#### Work to complete:
Write out the data exactly, please, and omit the pictures.

%%

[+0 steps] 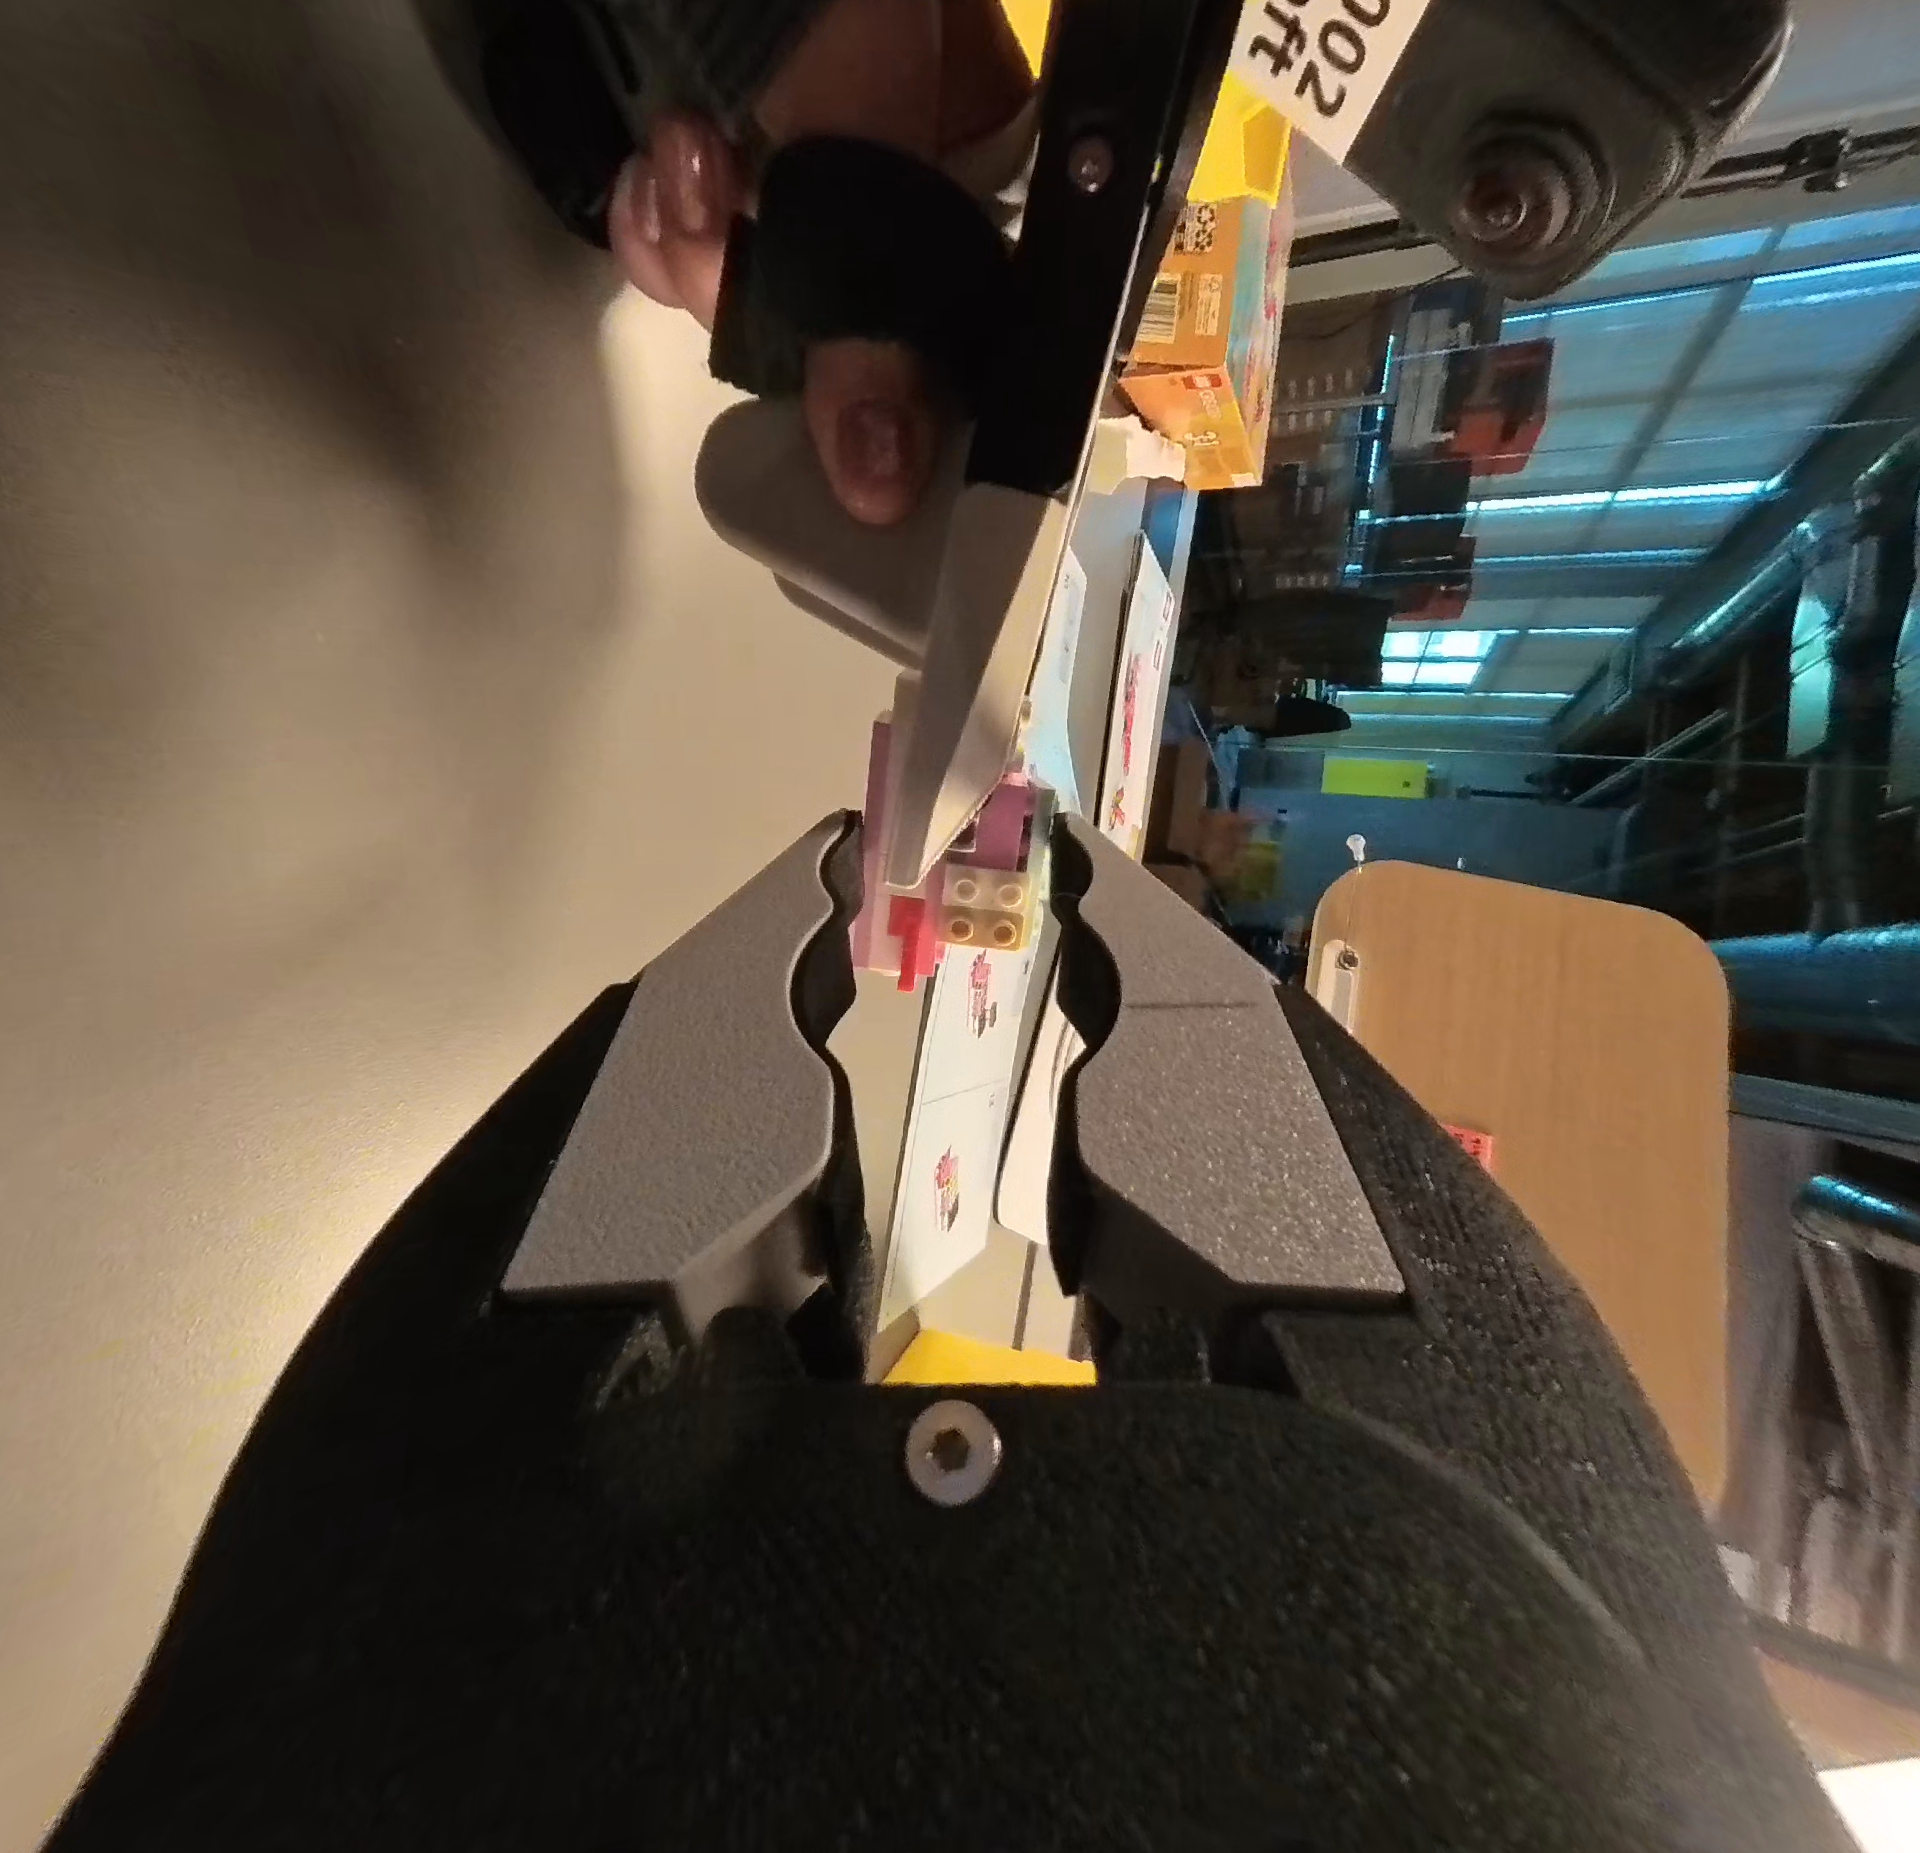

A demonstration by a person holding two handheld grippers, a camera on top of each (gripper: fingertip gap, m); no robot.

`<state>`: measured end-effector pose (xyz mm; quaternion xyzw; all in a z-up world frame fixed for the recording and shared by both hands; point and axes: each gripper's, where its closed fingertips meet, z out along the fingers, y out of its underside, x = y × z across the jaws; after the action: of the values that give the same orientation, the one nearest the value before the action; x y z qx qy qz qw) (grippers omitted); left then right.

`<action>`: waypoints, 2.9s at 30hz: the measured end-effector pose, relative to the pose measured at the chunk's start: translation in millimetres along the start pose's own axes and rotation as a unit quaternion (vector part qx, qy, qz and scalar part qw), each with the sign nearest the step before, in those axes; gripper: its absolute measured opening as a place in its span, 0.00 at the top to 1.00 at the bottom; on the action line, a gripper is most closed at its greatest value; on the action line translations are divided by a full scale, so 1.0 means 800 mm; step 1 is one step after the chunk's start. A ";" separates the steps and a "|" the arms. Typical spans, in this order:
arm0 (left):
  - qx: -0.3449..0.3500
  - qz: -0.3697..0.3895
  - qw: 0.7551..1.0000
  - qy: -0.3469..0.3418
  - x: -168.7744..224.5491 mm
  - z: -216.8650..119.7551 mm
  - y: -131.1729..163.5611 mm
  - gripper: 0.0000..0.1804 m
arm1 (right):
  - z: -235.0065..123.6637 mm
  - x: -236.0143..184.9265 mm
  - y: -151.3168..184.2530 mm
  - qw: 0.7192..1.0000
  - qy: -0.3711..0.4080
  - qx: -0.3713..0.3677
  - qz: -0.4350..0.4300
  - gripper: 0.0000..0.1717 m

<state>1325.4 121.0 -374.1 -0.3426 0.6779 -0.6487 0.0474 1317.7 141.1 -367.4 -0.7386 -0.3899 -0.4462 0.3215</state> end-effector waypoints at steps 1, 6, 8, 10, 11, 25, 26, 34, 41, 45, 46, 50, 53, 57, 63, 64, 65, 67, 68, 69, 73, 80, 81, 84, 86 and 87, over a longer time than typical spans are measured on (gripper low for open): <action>0.000 0.000 1.000 0.001 0.000 0.000 0.000 0.84 | 0.000 0.000 0.000 1.000 0.000 0.002 0.002 0.80; 0.002 -0.002 1.000 0.000 -0.001 -0.001 -0.001 0.84 | -0.002 0.000 -0.003 1.000 0.001 0.013 0.003 0.79; 0.003 -0.002 1.000 0.000 -0.002 -0.001 -0.001 0.84 | -0.002 0.000 -0.003 1.000 0.000 0.015 0.007 0.77; 0.003 -0.002 1.000 0.000 -0.001 -0.001 -0.001 0.84 | -0.001 -0.001 -0.001 1.000 -0.004 0.014 0.014 0.75; 0.003 -0.001 1.000 0.000 -0.001 -0.001 -0.001 0.84 | 0.000 -0.001 0.000 1.000 -0.006 0.012 0.017 0.75; 0.000 0.106 0.994 0.004 0.013 -0.005 -0.003 0.84 | -0.037 0.031 0.002 0.919 -0.137 0.152 0.337 0.78; 0.009 0.119 0.993 0.025 0.023 -0.006 -0.005 0.84 | -0.042 0.035 0.004 0.895 -0.161 0.168 0.380 0.81; 0.024 0.159 0.982 0.102 0.065 -0.006 -0.005 0.84 | -0.061 0.026 -0.002 0.779 -0.293 0.236 0.501 0.90; 0.025 0.158 0.981 0.113 0.069 -0.006 -0.004 0.84 | -0.071 0.029 -0.010 0.748 -0.317 0.269 0.517 0.92; 0.024 0.163 0.979 0.118 0.073 -0.006 -0.003 0.84 | -0.072 0.026 -0.013 0.735 -0.340 0.269 0.521 0.94; 0.023 0.163 0.979 0.118 0.073 -0.006 -0.003 0.84 | -0.072 0.025 -0.014 0.733 -0.345 0.270 0.521 0.95; 0.021 0.163 0.979 0.121 0.074 -0.006 -0.002 0.84 | -0.073 0.024 -0.016 0.735 -0.351 0.272 0.512 0.98; 0.019 0.164 0.978 0.124 0.076 -0.005 -0.001 0.84 | -0.075 0.022 -0.016 0.738 -0.355 0.274 0.504 0.98; 0.014 0.166 0.977 0.130 0.078 -0.004 0.002 0.84 | -0.080 0.020 -0.018 0.736 -0.368 0.280 0.494 0.98; 0.013 0.167 0.977 0.133 0.080 -0.005 0.002 0.84 | -0.082 0.021 -0.021 0.737 -0.374 0.281 0.488 1.00; 0.013 0.168 0.977 0.133 0.080 -0.005 0.002 0.84 | -0.083 0.020 -0.022 0.738 -0.376 0.281 0.485 1.00; 0.013 0.168 0.977 0.134 0.080 -0.005 0.002 0.84 | -0.083 0.020 -0.022 0.738 -0.378 0.281 0.483 1.00; 0.013 0.168 0.976 0.134 0.080 -0.005 0.002 0.84 | -0.085 0.018 -0.024 0.736 -0.385 0.281 0.480 1.00; 0.012 0.169 0.976 0.135 0.081 -0.005 0.003 0.84 | -0.086 0.018 -0.025 0.736 -0.387 0.282 0.479 1.00; 0.012 0.169 0.976 0.135 0.081 -0.004 0.003 0.84 | -0.086 0.018 -0.025 0.737 -0.388 0.282 0.477 1.00; 0.015 0.168 0.977 0.132 0.079 -0.005 0.001 0.84 | -0.088 0.023 -0.025 0.737 -0.382 0.287 0.479 1.00; 0.012 0.151 0.983 0.103 0.064 -0.004 -0.001 0.84 | -0.074 0.021 -0.029 0.842 -0.284 0.234 0.394 0.80; 0.010 0.149 0.984 0.101 0.062 -0.004 -0.001 0.84 | -0.072 0.019 -0.029 0.868 -0.262 0.218 0.361 0.75; 0.007 0.139 0.986 0.096 0.059 -0.003 0.000 0.84 | -0.062 0.015 -0.024 0.948 -0.172 0.158 0.217 0.64; 0.008 0.128 0.988 0.090 0.054 -0.003 -0.001 0.84 | -0.056 0.005 -0.022 0.976 -0.137 0.114 0.124 0.61; 0.008 0.123 0.989 0.087 0.052 -0.003 -0.002 0.84 | -0.053 -0.002 -0.023 0.983 -0.128 0.098 0.089 0.60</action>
<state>1293.2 101.5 -356.4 -0.1984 0.7110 -0.6709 0.0704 1284.1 114.7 -349.7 -0.7863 -0.4025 -0.2774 0.3777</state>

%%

#### Reply:
[+0 steps] 

A demonstration by a person holding two handheld grippers, a camera on top of each (gripper: fingertip gap, m); no robot.

`<state>`: measured end-effector pose (xyz mm; quaternion xyzw; all in a z-up world frame fixed for the recording and shared by both hands; point and axes: each gripper's, where its closed fingertips meet, z out along the fingers, y out of its underside, x = y × z across the jaws; after the action: of the values that give the same orientation, the one nearest the value before the action; x y z qx qy qz qw) (grippers omitted); left then right.

`<action>`: waypoints, 2.9s at 30hz: the measured end-effector pose, relative to the pose measured at the chunk's start: translation in millimetres along the start pose's own axes and rotation as a unit quaternion (vector part qx, qy, qz and scalar part qw), each with the sign nearest the step before, in those axes; gripper: its absolute measured opening as a place in its span, 0.00 at the top to 1.00 at the bottom; on the action line, a gripper is most closed at its greatest value; on the action line translations are divided by a full scale, so 1.0 means 800 mm; step 1 is one step after the chunk's start. A ";" separates the steps and a "|" the arms. Typical spans, in this order:
arm0 (left):
  - qx: -0.3449..0.3500
  - qz: -0.3697..0.3895
  - qw: 0.7551..1.0000
  - qy: -0.3469..0.3418
  - x: -168.7744..224.5491 mm
  - z: -216.8650..119.7551 mm
  - y: -131.1729..163.5611 mm
  - gripper: 0.0000..0.1804 m
arm1 (right):
  - z: -235.0065..123.6637 mm
  - x: -236.0143..184.9265 mm
  - y: -151.3168..184.2530 mm
  - qw: 0.7192..1.0000
  - qy: -0.3711..0.4080
  - qx: -0.3713..0.3677
  - qz: -0.4350..0.4300
  - gripper: 0.0000..0.1717 m

<state>1325.4 121.0 -374.1 -0.3426 0.6779 -0.6487 0.0474 1317.7 141.1 -367.4 -0.7386 -0.3899 -0.4462 0.3215</state> end-effector waypoints at steps 1, 6, 8, 10, 11, 25, 26, 34, 41, 45, 46, 50, 53, 57, 63, 64, 65, 67, 68, 69, 73, 80, 81, 84, 86 and 87, over a longer time than typical spans are measured on (gripper low for open): <action>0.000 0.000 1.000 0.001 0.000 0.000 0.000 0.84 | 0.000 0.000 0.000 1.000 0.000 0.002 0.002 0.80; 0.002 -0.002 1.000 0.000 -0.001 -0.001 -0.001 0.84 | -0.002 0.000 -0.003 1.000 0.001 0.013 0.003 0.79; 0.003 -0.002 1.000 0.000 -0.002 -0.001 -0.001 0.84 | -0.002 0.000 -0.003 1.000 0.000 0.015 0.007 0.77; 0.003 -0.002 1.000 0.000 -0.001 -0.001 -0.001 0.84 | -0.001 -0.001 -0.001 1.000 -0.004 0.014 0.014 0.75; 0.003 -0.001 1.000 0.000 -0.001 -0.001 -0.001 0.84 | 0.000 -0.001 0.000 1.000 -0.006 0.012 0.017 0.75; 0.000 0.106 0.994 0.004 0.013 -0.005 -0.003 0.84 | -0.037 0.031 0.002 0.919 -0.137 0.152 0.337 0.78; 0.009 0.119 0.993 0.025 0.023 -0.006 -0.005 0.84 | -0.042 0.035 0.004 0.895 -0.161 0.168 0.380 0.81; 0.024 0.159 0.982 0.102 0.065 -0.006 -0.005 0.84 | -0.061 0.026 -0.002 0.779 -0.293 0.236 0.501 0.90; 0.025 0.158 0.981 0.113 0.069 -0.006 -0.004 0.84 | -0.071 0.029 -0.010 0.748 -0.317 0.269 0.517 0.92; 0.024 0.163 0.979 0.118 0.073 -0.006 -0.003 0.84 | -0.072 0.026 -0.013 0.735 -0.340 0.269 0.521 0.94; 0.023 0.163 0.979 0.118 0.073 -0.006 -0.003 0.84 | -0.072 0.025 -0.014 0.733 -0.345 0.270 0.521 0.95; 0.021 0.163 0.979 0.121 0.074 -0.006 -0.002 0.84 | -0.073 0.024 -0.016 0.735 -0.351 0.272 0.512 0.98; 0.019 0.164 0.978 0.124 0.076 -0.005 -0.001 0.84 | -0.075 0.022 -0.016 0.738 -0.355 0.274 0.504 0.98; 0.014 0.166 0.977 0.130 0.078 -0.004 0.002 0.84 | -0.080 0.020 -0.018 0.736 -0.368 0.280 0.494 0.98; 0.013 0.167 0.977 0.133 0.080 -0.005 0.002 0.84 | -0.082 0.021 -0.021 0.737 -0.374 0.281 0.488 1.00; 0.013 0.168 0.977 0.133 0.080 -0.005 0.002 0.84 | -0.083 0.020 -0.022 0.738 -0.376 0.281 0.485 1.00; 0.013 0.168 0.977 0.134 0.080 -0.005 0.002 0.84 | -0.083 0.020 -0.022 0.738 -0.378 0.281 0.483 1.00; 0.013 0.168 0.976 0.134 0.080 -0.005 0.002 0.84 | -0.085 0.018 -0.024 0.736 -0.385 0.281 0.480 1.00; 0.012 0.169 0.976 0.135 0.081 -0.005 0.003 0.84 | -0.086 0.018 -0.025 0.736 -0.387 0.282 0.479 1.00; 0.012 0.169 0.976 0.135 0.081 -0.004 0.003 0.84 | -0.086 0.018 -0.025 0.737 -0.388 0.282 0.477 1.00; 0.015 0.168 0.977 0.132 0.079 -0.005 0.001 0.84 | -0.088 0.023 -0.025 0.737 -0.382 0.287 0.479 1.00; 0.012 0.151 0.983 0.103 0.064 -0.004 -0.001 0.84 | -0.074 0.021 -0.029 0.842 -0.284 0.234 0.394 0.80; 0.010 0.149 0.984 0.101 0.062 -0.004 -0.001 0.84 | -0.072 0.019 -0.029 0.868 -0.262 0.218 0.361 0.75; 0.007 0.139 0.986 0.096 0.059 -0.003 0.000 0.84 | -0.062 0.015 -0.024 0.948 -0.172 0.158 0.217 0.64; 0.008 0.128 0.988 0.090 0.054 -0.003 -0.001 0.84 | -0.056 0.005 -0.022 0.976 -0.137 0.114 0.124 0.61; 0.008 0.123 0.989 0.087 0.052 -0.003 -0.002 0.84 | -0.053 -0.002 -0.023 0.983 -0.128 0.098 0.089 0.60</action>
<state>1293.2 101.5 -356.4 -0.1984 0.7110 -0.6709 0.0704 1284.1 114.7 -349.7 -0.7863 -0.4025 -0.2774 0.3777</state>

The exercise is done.